Discussion in 'Newbie Questions' started by Morik, Nov 14, 2017.
One of them is the guy they challenged here
I got my CoC gripper. Is it better to close it all the way & let it open immediately, or do you hold it closed for a few seconds and then release?
The booklet linked on the site doesn't mention that, but does basically mandate full range of motion and gives some recommendations on structuring the training (as well as peddling a plethora of other, probably quite expensive, training tools ).
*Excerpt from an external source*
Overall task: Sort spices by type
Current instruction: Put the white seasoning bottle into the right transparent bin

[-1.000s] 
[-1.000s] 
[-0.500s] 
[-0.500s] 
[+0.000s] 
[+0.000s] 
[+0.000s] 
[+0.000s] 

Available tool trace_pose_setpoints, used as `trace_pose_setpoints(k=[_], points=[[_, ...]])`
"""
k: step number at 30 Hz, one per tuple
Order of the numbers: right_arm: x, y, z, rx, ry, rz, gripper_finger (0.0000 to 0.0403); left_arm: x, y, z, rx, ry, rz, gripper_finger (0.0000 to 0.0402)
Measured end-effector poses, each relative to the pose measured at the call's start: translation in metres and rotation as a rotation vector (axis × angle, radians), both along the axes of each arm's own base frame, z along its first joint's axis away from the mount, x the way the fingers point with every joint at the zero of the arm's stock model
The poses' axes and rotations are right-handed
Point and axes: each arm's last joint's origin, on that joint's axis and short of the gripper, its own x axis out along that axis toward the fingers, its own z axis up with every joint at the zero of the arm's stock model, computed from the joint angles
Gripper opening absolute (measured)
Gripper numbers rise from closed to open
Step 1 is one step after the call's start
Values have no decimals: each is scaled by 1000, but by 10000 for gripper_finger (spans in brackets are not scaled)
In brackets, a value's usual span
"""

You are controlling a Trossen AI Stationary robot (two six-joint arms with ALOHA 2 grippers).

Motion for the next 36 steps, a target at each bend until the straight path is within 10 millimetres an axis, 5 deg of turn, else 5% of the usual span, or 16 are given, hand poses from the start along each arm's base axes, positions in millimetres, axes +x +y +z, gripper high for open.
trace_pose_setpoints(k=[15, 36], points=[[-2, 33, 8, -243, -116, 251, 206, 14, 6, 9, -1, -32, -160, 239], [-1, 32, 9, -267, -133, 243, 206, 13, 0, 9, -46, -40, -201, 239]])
I'd say just give it a firm squeeze each rep just to make sure you CAN keep it closed, and use that as a gauge of where you stand fatigue-wise at any given time, but you might do well to fish around for recommendations from people who have been using them for a while.
Thanks, I poked around the site and found some instructions but didn't see the booklet.
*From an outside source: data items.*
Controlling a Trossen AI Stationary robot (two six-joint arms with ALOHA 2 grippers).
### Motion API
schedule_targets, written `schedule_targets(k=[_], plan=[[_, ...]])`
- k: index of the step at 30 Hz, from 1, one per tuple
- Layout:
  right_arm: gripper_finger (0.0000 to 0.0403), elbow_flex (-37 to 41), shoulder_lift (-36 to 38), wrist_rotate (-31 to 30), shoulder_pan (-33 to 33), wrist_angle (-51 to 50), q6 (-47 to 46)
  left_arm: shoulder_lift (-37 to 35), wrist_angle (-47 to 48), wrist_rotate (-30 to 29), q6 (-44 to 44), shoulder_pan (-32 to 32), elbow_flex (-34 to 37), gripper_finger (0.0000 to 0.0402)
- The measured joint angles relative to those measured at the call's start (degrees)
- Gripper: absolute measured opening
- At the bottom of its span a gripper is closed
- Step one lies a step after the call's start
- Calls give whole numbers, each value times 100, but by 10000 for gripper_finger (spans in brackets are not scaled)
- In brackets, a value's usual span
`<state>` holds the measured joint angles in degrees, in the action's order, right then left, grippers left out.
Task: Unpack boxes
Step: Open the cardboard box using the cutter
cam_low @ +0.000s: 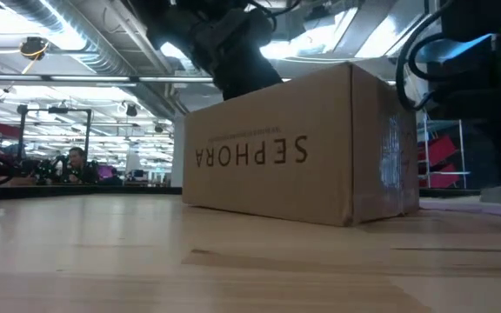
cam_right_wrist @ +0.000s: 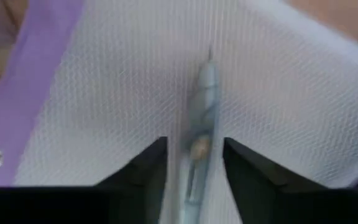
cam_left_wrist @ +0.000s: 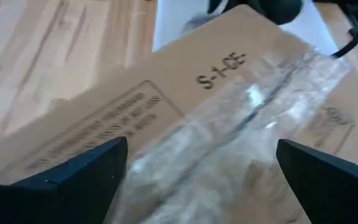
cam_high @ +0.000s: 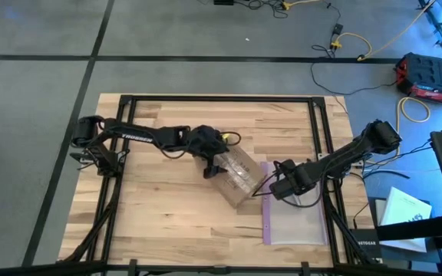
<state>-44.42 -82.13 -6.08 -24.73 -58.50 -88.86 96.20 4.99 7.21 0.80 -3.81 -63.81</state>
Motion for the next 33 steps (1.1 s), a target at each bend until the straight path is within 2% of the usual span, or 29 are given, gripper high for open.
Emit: schedule_targets(k=[3, 6, 13, 21, 26, 30, 33], plan=[[194, -2, 0, -164, 0, 8, 252, 0, -78, -166, 347, 166, -5, 400], [214, -2, 0, -284, -4, 31, 466, 0, -150, -188, 806, 313, -51, 400], [221, -2, -9, -583, -4, 44, 964, -11, -146, -185, 1387, 675, -588, 400], [221, -14, -11, -677, -4, 190, 1589, -22, 10, -189, 1573, 861, -1756, 400], [222, -450, -9, -1520, -266, -253, 1696, -42, 449, -263, 1382, 923, -2446, 400], [222, -1028, 0, -2088, -564, -925, 1624, -376, 192, -903, 765, 1114, -2503, 400], [222, -1398, 2, -2740, -840, -1089, 1476, -777, 497, -952, 573, 1063, -2486, 400]])
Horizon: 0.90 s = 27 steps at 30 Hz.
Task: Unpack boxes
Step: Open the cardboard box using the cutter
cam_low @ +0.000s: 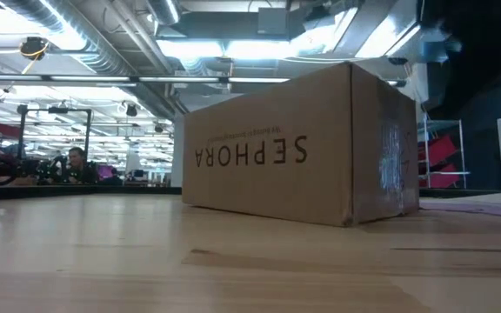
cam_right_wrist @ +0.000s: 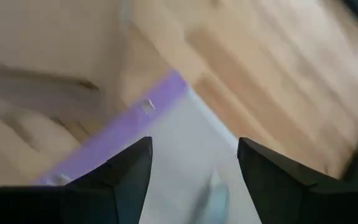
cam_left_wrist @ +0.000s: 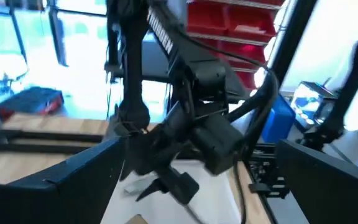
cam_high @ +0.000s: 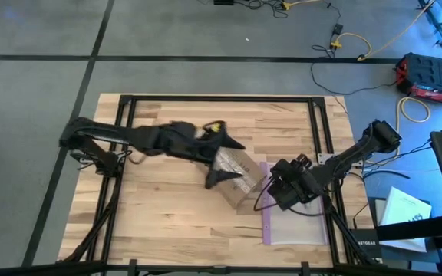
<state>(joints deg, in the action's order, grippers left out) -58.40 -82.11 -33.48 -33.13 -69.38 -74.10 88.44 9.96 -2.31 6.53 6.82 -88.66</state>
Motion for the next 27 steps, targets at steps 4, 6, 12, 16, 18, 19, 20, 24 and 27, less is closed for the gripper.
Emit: schedule_targets(k=[4, 6, 12, 16, 18, 19, 20, 24, 27], plan=[[222, -259, 0, -891, -245, 231, -333, -451, 895, -54, -146, -232, 4, 400], [222, -279, 0, -1118, -300, 531, -443, -589, 1342, -53, -212, -350, 11, 400], [222, -196, -52, -1102, -398, 1112, -362, -1142, 1348, -40, -285, -669, 748, 400], [222, -186, -52, -1106, -461, 1349, -362, -1806, 101, -31, 145, -828, 2237, 400], [222, -185, -52, -1183, -500, 1471, -360, -2181, -827, -45, 522, -885, 3124, 400], [222, -185, -52, -1206, -523, 1512, -355, -2334, -1267, -68, 705, -906, 3561, 400], [222, -185, -52, -1210, -526, 1560, -341, -2453, -1636, -90, 917, -918, 3958, 400], [222, -185, -52, -1178, -513, 1582, -45, -2590, -2802, -152, 1463, -926, 5264, 400], [222, -185, -52, -1114, -511, 1588, 111, -2483, -3241, -165, 1833, -838, 5845, 400]])
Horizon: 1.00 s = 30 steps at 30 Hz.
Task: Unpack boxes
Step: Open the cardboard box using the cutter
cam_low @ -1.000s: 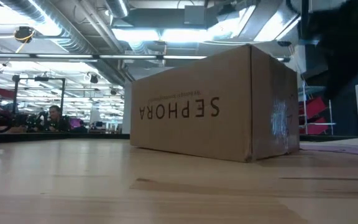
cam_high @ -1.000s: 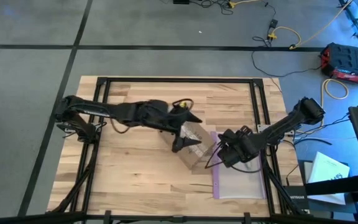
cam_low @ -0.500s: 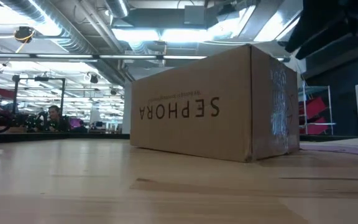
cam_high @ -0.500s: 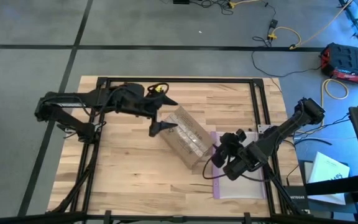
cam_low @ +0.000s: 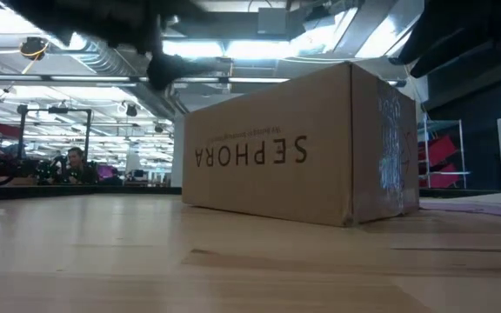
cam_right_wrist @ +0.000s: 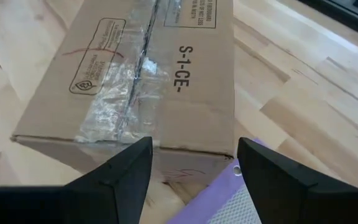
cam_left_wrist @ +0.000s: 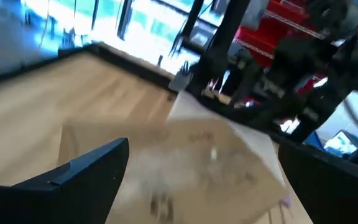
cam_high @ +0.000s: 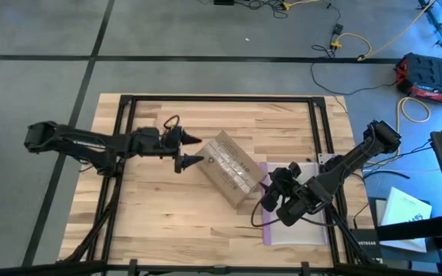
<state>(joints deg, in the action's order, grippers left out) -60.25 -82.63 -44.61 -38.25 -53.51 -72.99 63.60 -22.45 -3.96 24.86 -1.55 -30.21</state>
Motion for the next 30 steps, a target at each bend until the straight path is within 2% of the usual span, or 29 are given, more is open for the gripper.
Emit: schedule_targets(k=[3, 9, 14, 19, 23, 27, 30], plan=[[222, 0, 0, 1, 1, -6, 255, 139, -68, 3, 238, 118, 268, 400], [222, 0, 0, 4, 1, 3, 299, 314, -118, 4, 320, 241, 295, 400], [222, 0, 0, 20, 50, 64, 272, 318, -308, -77, -422, 122, 295, 400], [222, 0, -40, 96, 233, 722, -21, 316, -673, -88, -1428, -2, 295, 400], [222, 2, -179, 268, 320, 1302, -57, 316, -700, -87, -1586, -104, 295, 400], [213, 2, -377, 480, 254, 1399, -462, 316, -596, -71, -1777, -169, 295, 400], [187, 2, -509, 846, 57, 1367, -764, 316, -552, 357, -1636, -337, 295, 400]])
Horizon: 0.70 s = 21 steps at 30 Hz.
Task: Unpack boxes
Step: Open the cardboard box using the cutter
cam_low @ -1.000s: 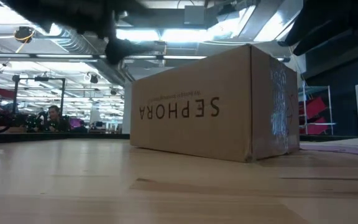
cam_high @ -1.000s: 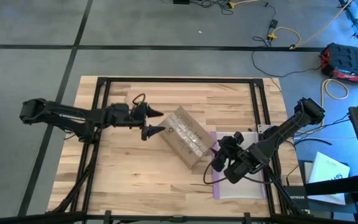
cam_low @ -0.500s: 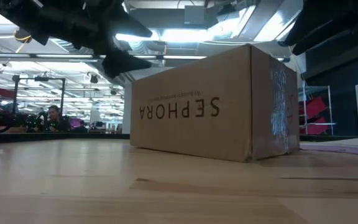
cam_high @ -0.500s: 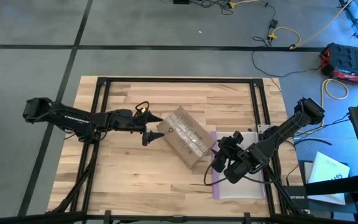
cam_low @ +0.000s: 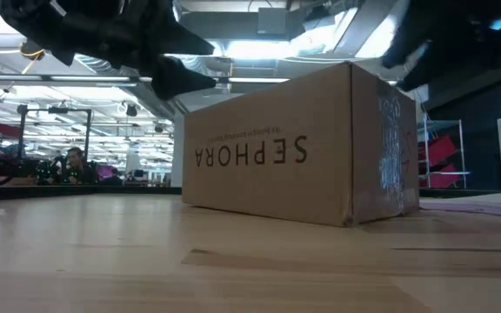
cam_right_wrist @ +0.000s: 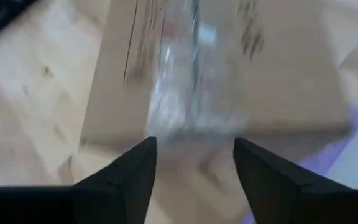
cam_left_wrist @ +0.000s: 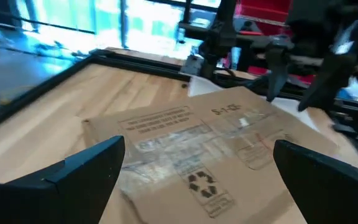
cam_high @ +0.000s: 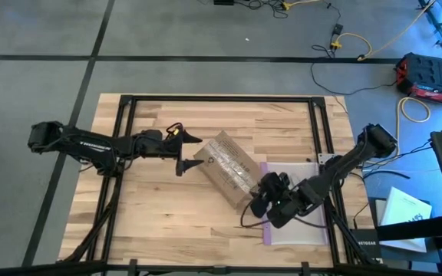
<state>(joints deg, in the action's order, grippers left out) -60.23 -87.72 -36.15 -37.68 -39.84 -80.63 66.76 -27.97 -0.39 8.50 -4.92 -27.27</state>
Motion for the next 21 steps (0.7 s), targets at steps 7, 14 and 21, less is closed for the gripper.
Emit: schedule_targets(k=[7, 14, 21], plan=[[32, 0, -40, -280, -540, -464, -829, 0, 62, 731, -111, -315, 0, 356], [3, 0, -238, -545, -581, -1080, -872, 0, 79, 728, 407, -358, 0, 134], [0, 0, -603, -515, -585, -1552, -930, 0, 453, 455, 140, 15, 0, 11]])
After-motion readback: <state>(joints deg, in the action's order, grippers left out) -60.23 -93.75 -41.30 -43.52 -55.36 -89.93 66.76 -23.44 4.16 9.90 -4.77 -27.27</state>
Aha--the book does talk about it:
3) If you can do at least 10 reps with your work-set gripper, we recommend that you begin incorporating your challenge gripper into your training. After you have finished your work sets, give your challenge gripper a maximum effort and hold it in this position for 3–5 seconds. If you like, rest and repeat this for up to a total of 3 maximum efforts with the 3–5 second holds.
I assume then the other reps are just close & then release.
I can do ~20 reps (fully closed) with my right & 16 with my left on the 100lb, so I'm getting the 120 and 140 as well... and the expander bands for flexing.
I use mine for static holds in the main, but I do need to buy some stronger ones!
There's some cheap adjustable ones knocking around online at the moment that are OK too for the lower levels.
You can use normal thick elastic bands for the extension work too. Again especially in the lower levels of strength.